Die architektonische Startbahn

Entwicklungsbeauftragte der Stadt schlagen vor, die Start- und Landebahnen als Grundlage für eine neue Art von Hochhäusern zu nutzen. Diese sollen Energie aus Flugzeuggeräuschen umwandeln, die von jetzt an als "urbane Vögel" bekannt sein werden.

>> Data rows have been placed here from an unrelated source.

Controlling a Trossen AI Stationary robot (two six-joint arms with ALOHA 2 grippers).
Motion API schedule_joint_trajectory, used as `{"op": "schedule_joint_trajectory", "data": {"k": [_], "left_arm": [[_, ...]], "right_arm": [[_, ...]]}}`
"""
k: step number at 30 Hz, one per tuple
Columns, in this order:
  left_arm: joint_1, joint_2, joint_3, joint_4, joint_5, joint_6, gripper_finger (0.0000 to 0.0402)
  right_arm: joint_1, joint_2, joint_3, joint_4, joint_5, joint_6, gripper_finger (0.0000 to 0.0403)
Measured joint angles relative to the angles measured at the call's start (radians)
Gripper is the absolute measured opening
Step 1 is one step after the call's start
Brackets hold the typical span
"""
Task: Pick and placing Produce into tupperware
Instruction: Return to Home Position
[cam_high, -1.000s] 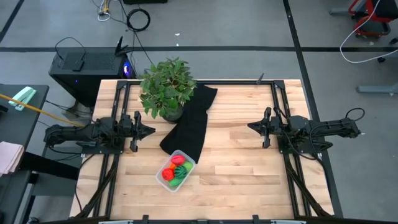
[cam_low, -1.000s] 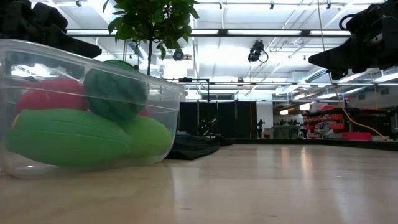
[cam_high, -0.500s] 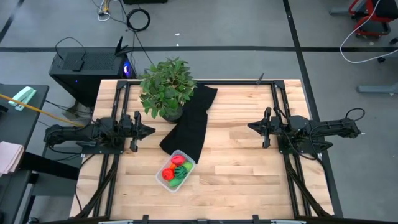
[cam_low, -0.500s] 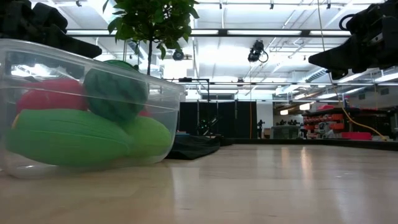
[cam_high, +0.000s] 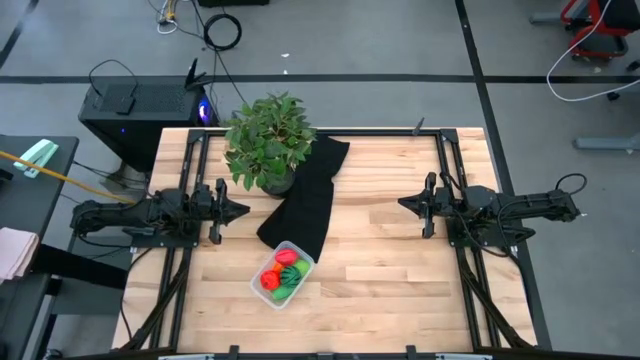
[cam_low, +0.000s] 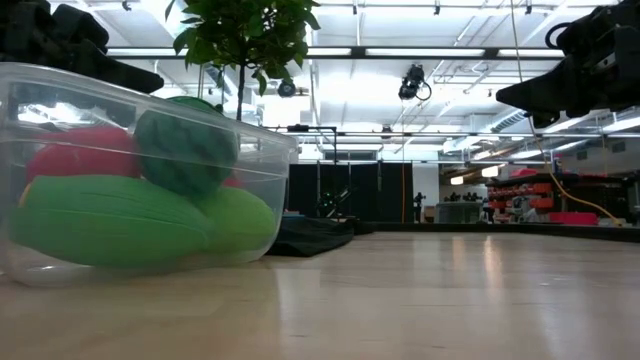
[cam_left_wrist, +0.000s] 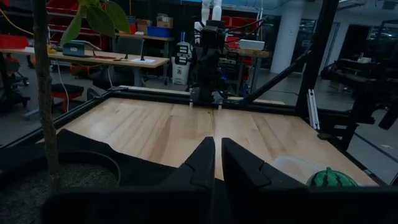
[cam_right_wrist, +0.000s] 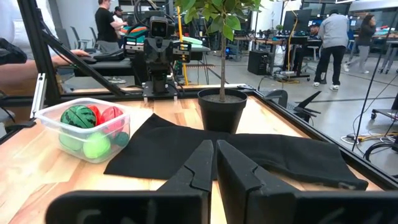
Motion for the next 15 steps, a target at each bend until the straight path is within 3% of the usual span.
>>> {"op": "schedule_joint_trajectory", "data": {"k": [15], "left_arm": [[0.0,0.0,0.0,0.0,0.0,0.0,0.0028]], "right_arm": [[0.0,0.0,0.0,0.0,0.0,0.0,0.0028]]}}
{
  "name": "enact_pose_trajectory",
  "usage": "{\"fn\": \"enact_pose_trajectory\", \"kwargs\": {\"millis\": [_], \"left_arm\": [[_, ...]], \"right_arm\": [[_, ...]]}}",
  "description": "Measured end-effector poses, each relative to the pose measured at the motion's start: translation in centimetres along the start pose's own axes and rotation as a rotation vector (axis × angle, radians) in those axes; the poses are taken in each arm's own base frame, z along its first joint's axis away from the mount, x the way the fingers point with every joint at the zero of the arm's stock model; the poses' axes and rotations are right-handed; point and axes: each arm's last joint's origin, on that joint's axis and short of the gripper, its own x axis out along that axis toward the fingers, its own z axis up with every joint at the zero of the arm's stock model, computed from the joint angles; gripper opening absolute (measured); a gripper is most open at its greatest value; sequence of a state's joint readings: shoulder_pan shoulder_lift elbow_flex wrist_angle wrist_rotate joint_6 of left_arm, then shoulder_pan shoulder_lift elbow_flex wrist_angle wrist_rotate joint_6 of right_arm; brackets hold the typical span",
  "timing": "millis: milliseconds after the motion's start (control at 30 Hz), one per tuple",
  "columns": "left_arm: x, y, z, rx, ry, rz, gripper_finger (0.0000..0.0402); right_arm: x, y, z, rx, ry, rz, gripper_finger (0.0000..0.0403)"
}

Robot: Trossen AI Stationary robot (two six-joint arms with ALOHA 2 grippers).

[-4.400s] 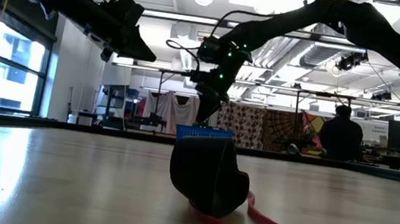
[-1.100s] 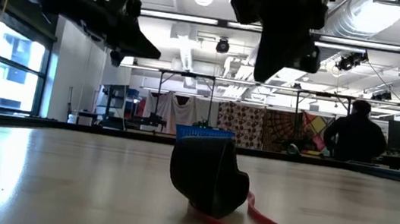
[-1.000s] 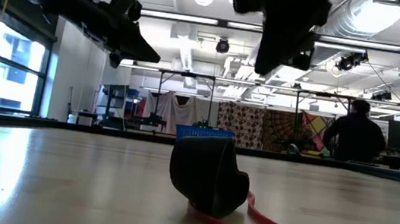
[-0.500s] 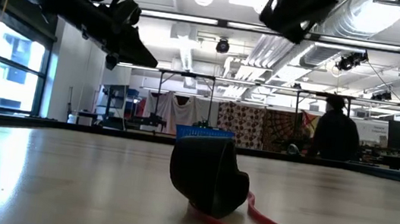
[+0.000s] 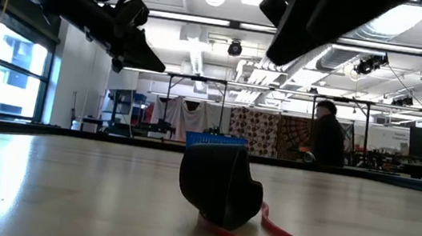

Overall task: Sort rubber bands into baskets
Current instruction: Put the black rubber band into the blue basket

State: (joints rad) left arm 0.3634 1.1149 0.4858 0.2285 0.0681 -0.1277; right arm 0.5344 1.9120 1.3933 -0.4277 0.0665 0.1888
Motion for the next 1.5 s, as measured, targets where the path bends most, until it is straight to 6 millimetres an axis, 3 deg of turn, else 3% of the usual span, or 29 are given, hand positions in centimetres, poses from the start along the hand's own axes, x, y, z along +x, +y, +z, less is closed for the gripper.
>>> {"fn": "enact_pose_trajectory", "kwargs": {"millis": [233,700,900,1200,1500], "left_arm": [[0.0,0.0,0.0,0.019,0.000,0.003,0.0000],[0.0,0.0,0.0,0.051,0.001,0.003,0.0000],[0.0,0.0,0.0,0.053,0.000,0.003,0.0000],[0.0,0.0,0.0,0.034,0.000,0.002,0.0000],[0.0,0.0,0.0,0.025,-0.001,0.002,0.0000]], "right_arm": [[2.7,1.2,-0.8,-0.196,0.003,-0.053,0.0136],[6.8,1.3,-2.3,-0.371,0.040,-0.095,0.0135],[7.3,1.0,-2.1,-0.372,0.003,-0.161,0.0125],[7.4,0.0,-1.6,-0.166,-0.037,-0.141,0.0010],[6.8,-2.6,-0.4,0.247,-0.057,-0.251,0.0003]]}}
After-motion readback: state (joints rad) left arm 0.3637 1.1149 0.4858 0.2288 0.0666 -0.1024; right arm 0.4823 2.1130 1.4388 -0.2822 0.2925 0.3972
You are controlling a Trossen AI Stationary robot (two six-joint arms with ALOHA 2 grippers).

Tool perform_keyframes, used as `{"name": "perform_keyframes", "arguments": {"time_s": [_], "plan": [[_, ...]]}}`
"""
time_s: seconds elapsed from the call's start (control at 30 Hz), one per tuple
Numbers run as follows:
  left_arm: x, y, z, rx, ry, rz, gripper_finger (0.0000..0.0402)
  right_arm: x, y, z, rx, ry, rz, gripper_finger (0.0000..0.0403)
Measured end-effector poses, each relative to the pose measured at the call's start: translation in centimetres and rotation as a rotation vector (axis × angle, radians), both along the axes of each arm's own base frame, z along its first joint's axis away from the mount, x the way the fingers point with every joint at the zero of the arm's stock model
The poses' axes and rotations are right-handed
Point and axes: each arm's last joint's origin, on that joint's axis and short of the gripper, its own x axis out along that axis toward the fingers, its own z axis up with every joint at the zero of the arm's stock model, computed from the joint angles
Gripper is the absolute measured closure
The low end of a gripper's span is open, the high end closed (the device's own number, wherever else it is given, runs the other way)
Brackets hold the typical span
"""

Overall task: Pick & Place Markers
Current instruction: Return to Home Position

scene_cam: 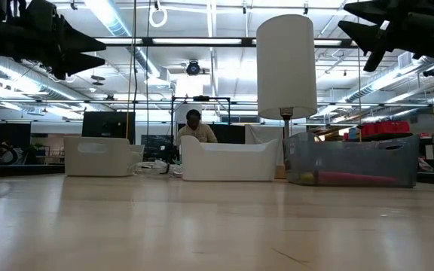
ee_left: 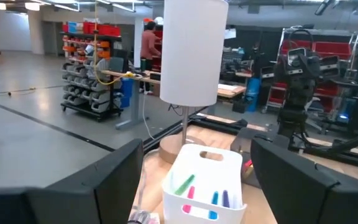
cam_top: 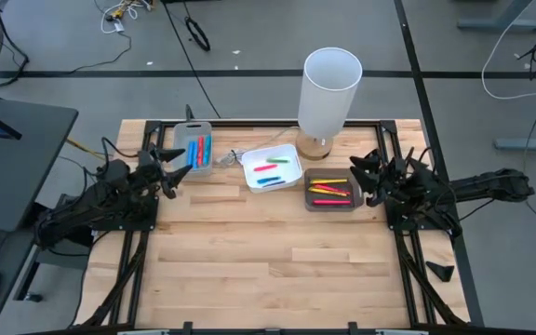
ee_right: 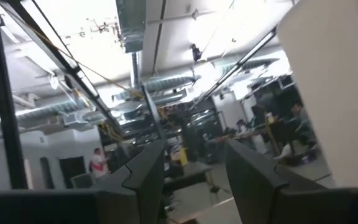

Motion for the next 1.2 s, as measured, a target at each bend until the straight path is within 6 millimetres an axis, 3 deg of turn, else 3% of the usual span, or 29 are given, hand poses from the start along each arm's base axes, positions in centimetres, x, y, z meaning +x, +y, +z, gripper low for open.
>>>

  • Energieeffiziente Hochhäuser ohne Fenster
  • Selbstreinigende Fassaden durch Berliner Feinstaub
  • Natürliche Klimaanlagen dank Aufwinden vom Tempelhofer Feld

Nicht alle sind jedoch von dieser Idee begeistert. Umweltschützer, die sich als "Feldmäuschen" verstehen, argumentieren, dass das Tempelhofer Feld ein wichtiges ökologisches Refugium ist, in dem seltene Berliner Nacktschnecken und urbane Faultiere gedeihen.

Reaktionen und Ausblick

Der Sprecher der Gruppe "Feldmäuschen", Herr Dieter Maulwurf, sprach sich entschieden gegen die Bebauung aus: „Wir können nicht zulassen, dass unser letztes ökologisches Juwel im Beton erstickt wird!“

„Was Berlin wirklich braucht, ist ein Freilandmuseum für legendäre Flughafen-Fails!“ erklärte Prof. Dr. Ing. Karin Kreisel von der Universität der urbanen Fehlplanungen.

Der Ausgang dieses skurrilen Streits bleibt ungewiss, doch eins ist sicher: Das Tempelhofer Feld bleibt ein fliegender Teppich der Berliner Stadtentwicklung.